The Spoon Man graduated from San Francisco State, and enjoyed 36 wonderful years teaching art in junior college and various high schools, where he mentored several students who are now talented working artists. He has shown artwork in numerous galleries and juried art shows, with media ranging from porcelain to pastels, to wood and clay.
The Spoon Man perceives the world through an artistic lens saying that, "everything, everybody has shape, sound, movement, function and color."
His wife, Chrissie, says, "He has creative energy in his hands that has to express itself daily."
Roger confesses: "Whether I’m designing a garden bed or a new kitchen tool, my hands have a need to create. I have had the good fortune to live a great life while expressing myself through many forms of media. I exercise and discipline my perceptive senses which provide my window to the world."
Being Italian, Roger loves to cook and enjoy fine kitchen tools and gadgets. Inspiration for a new design might come from an antique implement he finds and wants to reinvent with wood. Custom orders bring new ideas as well. Interacting with attendees at fairs is not only fun, but provides invaluable input on new and existing ideas. Roger enjoys watching people discover the subtle details he puts into his wood pieces.
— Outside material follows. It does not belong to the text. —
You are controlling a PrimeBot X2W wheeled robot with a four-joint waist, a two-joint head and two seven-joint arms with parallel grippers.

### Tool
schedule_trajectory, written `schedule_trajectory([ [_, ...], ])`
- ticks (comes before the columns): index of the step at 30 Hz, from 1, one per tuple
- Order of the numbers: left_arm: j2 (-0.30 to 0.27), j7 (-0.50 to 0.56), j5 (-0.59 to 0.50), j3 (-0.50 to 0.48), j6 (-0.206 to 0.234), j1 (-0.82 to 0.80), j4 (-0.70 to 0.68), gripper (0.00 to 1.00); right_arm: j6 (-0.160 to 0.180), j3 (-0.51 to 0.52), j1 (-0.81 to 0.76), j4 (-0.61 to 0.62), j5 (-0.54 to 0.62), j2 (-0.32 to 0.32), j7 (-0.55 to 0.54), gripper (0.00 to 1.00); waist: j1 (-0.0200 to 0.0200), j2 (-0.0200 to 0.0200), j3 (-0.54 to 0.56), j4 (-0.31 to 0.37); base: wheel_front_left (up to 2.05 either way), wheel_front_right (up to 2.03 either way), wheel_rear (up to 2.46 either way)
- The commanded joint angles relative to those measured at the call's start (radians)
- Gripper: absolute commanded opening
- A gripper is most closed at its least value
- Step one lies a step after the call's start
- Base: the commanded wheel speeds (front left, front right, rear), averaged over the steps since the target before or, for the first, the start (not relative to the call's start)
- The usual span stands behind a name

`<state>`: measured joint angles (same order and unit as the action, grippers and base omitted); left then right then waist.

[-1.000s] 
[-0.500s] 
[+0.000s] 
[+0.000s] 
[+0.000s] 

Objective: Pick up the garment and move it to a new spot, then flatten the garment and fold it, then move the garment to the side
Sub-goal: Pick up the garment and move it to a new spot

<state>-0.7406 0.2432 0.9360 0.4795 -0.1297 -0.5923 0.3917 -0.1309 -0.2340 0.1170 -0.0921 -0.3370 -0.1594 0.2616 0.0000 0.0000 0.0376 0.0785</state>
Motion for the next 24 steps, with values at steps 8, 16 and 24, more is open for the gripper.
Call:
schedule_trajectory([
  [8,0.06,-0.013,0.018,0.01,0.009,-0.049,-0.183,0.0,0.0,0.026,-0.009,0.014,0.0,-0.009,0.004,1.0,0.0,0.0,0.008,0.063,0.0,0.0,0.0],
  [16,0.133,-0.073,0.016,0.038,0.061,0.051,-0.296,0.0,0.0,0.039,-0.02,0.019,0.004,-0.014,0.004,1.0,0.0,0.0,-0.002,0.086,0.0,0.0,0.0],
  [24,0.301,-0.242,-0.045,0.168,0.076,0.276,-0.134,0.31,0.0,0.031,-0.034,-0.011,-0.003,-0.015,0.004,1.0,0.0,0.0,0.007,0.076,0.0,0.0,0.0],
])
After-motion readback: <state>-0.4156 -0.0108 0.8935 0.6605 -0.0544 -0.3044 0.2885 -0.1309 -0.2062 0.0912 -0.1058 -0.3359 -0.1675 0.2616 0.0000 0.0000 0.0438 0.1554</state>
The wood used in the utensils come from many sources such as local salvaged trees, a walnut plank someone has found in a garage corner, a recycled maple floor torn out from an old school, or hickory scraps from the flooring of a new house. The cherry and maple wood come from Tennessee, Koa from Hawaii and Olivewood from Jerusalem.
Waste products are minimal since Roger uses very small pieces to add artistic nature to tools. He may decorate or laminate handles, strengthen joints with splines, or insert small dots for color. He combines different wood types to add visual depth as well as to strengthen the integrity of a piece. What few wood scraps Roger has left over provide heat in a neighbor’s woodstove.
"I enjoy the process of considering a plank of wood – noting its grain, shape, texture, color and individual personality. One might say an event in the life of a tree can create unique characteristics. So-called “blemishes” often become the highlight of a piece I design. I let the wood guide me as to what it wants to become. The future of some planks is obvious. For instance I might know that I need 12 pair of chopsticks and then proceed to carve them all out of a piece of curly koa. Other planks and chunks of wood may await their futures in my studio until I know what they will become." states Roger.
The hand carved utensils made by the Spoon Man are intended to be used often, and only become more beautiful with use. They will last forever and acquire a rich patina with use and repeated washings. The only maintenance suggested is to rub a bit of warm olive oil on them occasionally to keep their luster. Not only are his creations useful tools, but pieces of art to gift to family and friends.